If the sender wants to elicit a faster acknowledgment on PTO, it can skip a packet number to eliminate the acknowledgment delay.
An endpoint SHOULD include new data in packets that are sent on PTO expiry. Previously sent data MAY be sent if no new data can be sent. Implementations MAY use alternative strategies for determining the content of probe packets, including sending new or retransmitted data based on the application's priorities.
A sender may have no new or previously sent data to send. As an example, consider the following sequence of events: new application data is sent in a STREAM frame, deemed lost, then retransmitted in a new packet, and then the original transmission is acknowledged. When there is no data to send, the sender SHOULD send a PING or other ack-eliciting frame in a single packet, re-arming the PTO timer.
Alternatively, instead of sending an ack-eliciting packet, the sender MAY mark any packets still in flight as lost. Doing so avoids sending an additional packet, but increases the risk of spuriously declaring packets as lost, resulting in an unnecessary rate reduction by the congestion controller.
Consecutive PTO periods increase exponentially, and as a result, connection recovery latency increases exponentially as packets continue to be dropped in the network. Sending two packets on PTO expiry increases resilience to packet drops, thus reducing the probability of consecutive PTO events.
When the PTO timer expires multiple times and new data cannot be sent, implementations must choose between sending the same payload every time or sending different payloads. Sending the same payload may be simpler and ensures that the highest priority frames arrive first. Sending different payloads each time reduces the chances of spurious retransmission.
6.3. Handling Retry Packets
A Retry packet causes a client to send another Initial packet, effectively restarting the connection process. A Retry packet indicates that the Initial packet was received but not processed. A Retry packet cannot be treated as an acknowledgment, because it does not indicate that a packet was processed or specify the packet number.
Clients that receive a Retry packet reset congestion control and loss recovery state, including resetting any pending timers. Other connection state, in particular cryptographic handshake messages, is retained; see Section 17.2.5 of [QUIC-TRANSPORT].
The client MAY compute an RTT estimate to the server as the time period from when the first Initial packet was sent to when a Retry or Version Negotiation packet is received. The client MAY use this value in place of its default for the initial RTT estimate.

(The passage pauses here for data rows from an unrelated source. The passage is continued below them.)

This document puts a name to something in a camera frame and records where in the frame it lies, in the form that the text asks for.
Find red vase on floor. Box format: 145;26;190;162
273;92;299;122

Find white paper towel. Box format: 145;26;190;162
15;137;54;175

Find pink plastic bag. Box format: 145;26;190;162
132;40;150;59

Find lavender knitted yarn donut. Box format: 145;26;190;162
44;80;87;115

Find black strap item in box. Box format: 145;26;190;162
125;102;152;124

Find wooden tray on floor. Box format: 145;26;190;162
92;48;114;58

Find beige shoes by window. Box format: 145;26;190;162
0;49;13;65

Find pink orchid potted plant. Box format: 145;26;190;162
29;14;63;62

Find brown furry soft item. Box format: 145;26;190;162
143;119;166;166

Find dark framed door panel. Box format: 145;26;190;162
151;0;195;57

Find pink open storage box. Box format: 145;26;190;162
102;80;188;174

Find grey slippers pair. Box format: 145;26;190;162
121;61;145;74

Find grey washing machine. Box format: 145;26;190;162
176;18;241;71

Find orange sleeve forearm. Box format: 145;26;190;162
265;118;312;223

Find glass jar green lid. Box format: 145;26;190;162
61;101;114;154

6.4. Discarding Keys and Packet State
When Initial and Handshake packet protection keys are discarded (see Section 4.9 of [QUIC-TLS]), all packets that were sent with those keys can no longer be acknowledged because their acknowledgments cannot be processed. The sender MUST discard all recovery state associated with those packets and MUST remove them from the count of bytes in flight.

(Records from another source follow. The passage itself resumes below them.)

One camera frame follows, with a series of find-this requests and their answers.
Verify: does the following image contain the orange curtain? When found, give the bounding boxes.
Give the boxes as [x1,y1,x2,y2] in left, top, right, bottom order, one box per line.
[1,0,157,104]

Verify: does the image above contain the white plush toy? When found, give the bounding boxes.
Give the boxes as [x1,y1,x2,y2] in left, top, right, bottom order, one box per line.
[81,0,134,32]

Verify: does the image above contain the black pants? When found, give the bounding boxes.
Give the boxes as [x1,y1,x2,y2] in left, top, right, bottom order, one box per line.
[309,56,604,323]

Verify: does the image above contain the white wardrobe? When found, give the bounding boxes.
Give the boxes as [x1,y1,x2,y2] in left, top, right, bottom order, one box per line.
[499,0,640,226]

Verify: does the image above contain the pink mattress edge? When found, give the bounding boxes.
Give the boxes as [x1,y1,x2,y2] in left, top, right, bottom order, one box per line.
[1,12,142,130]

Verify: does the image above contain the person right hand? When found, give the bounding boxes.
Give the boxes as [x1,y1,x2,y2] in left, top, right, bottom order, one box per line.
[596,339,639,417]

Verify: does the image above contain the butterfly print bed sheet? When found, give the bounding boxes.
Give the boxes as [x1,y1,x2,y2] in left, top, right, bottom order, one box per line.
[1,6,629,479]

Endpoints stop sending and receiving Initial packets once they start exchanging Handshake packets; see Section 17.2.2.1 of [QUIC-TRANSPORT]. At this point, recovery state for all in-flight Initial packets is discarded.

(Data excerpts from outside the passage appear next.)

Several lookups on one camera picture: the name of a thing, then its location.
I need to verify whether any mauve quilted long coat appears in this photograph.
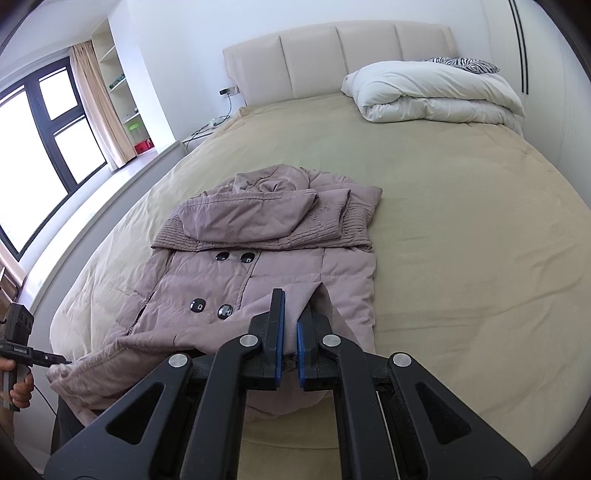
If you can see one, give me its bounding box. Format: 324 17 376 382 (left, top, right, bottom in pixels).
48 165 382 424

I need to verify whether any person's left hand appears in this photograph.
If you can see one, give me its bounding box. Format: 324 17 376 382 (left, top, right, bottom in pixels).
0 357 34 409

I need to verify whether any black framed window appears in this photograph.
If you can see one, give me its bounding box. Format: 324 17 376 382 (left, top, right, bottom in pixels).
1 57 106 259

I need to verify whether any beige bed with bedspread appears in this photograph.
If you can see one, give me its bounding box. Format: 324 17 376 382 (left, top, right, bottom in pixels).
50 94 590 466

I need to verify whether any red box on shelf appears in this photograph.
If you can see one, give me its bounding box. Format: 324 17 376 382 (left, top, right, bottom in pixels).
134 138 154 154

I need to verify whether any green container on shelf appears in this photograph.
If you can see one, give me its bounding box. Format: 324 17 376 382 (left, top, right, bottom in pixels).
123 112 143 134

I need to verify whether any beige curtain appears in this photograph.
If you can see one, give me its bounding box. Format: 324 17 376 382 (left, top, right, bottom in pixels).
69 41 136 171

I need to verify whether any white bedside table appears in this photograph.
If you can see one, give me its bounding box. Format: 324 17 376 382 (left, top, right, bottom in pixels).
181 119 224 154

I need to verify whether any white built-in shelf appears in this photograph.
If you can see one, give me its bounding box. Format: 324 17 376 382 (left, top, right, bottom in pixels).
91 20 151 147

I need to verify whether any folded white duvet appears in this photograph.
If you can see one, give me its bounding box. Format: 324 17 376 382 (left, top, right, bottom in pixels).
342 61 525 133

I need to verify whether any zebra print pillow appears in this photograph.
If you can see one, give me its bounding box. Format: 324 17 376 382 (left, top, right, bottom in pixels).
427 56 500 74

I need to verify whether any beige padded headboard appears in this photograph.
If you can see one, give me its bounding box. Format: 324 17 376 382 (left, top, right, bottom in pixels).
223 20 458 106

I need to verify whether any wall power socket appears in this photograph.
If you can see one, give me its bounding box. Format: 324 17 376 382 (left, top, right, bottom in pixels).
219 86 239 96

When 0-RTT is rejected, recovery state for all in-flight 0-RTT packets is discarded.
If a server accepts 0-RTT, but does not buffer 0-RTT packets that arrive before Initial packets, early 0-RTT packets will be declared lost, but that is expected to be infrequent.
It is expected that keys are discarded at some time after the packets encrypted with them have been acknowledged or declared lost. However, Initial and Handshake secrets are discarded as soon as Handshake and 1-RTT keys are proven to be available to both client and server; see Section 4.9.1 of [QUIC-TLS].